[Your goal]
Go to the line containing "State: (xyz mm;" and return it and each line after it exactly, through the end of the data below, and nothing more.

═════ Input data

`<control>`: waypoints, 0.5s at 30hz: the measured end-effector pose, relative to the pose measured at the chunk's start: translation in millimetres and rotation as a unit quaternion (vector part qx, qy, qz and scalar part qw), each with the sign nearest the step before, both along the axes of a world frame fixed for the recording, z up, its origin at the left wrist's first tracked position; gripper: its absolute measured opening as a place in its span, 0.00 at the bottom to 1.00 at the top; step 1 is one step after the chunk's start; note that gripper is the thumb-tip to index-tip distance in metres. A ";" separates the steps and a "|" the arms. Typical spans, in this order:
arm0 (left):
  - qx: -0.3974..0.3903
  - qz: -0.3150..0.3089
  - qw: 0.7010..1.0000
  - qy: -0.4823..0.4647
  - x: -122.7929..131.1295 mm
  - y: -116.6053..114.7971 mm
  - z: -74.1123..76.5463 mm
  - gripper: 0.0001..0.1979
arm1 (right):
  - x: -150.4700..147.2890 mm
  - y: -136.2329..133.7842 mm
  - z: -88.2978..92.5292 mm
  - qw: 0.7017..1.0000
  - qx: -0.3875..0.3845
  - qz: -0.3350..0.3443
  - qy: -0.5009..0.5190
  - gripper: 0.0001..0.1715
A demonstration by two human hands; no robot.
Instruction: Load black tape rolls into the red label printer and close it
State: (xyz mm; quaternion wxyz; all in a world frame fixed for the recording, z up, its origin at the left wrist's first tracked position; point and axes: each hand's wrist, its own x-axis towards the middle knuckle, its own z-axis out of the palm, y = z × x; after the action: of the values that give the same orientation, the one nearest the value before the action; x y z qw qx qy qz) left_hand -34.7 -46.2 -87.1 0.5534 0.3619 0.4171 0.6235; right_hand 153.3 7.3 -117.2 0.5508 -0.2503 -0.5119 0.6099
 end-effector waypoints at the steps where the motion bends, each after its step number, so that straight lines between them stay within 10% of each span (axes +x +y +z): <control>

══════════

[Response for this exercise]
State: (xyz mm; quaternion wxyz; all in a world frame fixed for the recording, z up, its origin at the left wrist's first tracked position; point and axes: each hand's wrist, its own x-axis towards the middle knuckle, its own z-axis out of the palm, y = z × x; after the action: of the values that give the same orientation, the one nearest the value before the action; x y z qw qx qy qz) left_hand -34.7 -46.2 -87.1 0.5534 0.3619 0.4171 0.6235; right_hand 153.3 7.3 -117.2 0.5508 -0.2503 -0.5119 0.6099
 end-effector waypoints at the steps where the motion bends, each after its step number, so that straight lines between them stay within 10% of each span (axes +x +y +z): <control>

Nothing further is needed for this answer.